### Task input
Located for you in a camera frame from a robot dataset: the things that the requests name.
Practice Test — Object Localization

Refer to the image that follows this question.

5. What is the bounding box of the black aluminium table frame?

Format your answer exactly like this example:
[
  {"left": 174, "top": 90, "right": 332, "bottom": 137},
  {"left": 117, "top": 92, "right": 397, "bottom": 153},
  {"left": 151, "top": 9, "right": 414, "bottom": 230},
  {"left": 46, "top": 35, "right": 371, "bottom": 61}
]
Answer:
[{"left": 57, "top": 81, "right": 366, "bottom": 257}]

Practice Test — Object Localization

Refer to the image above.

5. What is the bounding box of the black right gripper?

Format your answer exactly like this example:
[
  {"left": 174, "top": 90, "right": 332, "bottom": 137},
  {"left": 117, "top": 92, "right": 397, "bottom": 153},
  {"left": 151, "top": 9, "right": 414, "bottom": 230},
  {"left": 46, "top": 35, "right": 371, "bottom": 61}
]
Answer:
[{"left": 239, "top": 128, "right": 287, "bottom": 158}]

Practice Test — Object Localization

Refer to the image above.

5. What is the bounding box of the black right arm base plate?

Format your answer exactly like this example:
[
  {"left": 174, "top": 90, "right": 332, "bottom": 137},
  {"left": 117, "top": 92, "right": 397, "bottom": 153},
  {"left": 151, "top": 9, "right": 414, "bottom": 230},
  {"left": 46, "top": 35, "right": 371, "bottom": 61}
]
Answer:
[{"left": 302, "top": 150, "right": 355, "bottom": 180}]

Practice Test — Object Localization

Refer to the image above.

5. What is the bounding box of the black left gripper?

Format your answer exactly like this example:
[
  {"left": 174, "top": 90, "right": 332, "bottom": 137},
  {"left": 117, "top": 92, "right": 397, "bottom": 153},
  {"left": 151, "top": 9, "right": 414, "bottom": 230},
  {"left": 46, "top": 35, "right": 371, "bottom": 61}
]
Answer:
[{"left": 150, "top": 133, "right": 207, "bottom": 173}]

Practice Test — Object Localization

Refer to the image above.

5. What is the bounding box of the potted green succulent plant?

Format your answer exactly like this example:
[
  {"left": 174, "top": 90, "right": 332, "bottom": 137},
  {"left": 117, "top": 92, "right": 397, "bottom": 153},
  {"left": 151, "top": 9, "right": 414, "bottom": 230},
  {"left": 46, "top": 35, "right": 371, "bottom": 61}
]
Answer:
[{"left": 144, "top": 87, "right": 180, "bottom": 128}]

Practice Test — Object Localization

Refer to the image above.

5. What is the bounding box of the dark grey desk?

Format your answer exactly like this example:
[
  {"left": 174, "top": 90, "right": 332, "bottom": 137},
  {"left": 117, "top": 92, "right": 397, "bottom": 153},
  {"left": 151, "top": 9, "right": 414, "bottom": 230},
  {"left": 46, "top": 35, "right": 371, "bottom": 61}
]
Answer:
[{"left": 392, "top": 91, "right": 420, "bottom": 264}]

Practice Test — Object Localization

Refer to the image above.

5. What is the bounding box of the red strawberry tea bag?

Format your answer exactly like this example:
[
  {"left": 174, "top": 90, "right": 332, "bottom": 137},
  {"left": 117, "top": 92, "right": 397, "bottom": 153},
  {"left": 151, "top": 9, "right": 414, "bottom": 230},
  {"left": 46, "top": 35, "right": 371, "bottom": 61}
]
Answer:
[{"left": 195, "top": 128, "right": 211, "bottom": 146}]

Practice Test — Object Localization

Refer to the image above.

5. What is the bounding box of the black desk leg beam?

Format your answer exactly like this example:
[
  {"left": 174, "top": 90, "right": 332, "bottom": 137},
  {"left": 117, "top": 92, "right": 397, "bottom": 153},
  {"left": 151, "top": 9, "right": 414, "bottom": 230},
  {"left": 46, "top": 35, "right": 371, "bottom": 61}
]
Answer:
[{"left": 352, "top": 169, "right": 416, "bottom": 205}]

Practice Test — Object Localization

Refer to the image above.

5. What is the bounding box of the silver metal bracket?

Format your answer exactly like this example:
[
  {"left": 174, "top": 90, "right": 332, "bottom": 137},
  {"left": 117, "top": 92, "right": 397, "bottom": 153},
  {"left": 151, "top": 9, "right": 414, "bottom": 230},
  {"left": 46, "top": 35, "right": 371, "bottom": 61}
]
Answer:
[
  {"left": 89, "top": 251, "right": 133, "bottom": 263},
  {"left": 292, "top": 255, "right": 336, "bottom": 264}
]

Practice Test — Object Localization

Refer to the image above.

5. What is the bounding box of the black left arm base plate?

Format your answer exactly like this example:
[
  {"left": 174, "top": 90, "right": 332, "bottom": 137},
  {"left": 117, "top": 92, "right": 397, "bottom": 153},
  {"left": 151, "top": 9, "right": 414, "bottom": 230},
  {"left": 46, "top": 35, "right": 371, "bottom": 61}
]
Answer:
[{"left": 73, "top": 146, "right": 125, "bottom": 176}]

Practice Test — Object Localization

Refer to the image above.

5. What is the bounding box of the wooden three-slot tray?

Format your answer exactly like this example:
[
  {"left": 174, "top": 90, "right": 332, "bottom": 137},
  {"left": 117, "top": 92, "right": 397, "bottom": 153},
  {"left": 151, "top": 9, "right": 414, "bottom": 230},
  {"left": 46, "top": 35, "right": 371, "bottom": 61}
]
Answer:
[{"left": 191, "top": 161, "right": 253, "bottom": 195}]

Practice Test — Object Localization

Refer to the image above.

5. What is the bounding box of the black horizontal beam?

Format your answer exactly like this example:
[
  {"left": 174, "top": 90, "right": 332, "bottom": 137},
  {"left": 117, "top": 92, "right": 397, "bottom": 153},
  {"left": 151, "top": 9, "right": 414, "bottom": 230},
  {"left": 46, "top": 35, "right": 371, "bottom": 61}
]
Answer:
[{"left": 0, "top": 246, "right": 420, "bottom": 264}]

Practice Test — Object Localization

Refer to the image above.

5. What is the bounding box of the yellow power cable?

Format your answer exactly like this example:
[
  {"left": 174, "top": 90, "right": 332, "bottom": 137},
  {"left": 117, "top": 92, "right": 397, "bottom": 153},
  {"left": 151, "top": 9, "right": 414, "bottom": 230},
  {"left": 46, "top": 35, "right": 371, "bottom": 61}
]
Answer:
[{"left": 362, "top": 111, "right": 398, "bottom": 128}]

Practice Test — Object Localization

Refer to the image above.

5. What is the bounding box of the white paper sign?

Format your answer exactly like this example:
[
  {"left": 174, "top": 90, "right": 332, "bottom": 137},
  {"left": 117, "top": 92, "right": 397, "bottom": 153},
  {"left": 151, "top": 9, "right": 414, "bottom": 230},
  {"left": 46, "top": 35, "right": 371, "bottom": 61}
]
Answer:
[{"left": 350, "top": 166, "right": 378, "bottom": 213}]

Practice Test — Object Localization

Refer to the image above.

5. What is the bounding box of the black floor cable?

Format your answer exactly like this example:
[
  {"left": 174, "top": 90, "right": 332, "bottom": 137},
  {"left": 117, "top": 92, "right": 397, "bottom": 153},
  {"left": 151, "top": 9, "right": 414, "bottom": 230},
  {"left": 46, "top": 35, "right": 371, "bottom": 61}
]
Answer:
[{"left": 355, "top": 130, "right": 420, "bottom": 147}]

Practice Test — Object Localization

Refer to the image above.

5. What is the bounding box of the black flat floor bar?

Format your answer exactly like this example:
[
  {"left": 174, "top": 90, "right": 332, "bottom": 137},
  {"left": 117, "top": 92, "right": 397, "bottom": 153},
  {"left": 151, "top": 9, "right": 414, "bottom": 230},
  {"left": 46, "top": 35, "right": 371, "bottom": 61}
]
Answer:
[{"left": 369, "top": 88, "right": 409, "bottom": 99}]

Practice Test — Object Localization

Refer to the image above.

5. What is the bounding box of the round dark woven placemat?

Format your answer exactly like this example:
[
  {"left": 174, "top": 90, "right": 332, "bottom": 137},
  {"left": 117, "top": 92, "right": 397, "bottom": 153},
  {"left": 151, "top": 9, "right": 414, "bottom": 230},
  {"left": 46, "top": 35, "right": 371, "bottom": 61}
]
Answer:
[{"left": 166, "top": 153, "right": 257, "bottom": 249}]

### Task
Determine the number of lines in the data above that hold "base", and reply with that number alone.

### Your response
2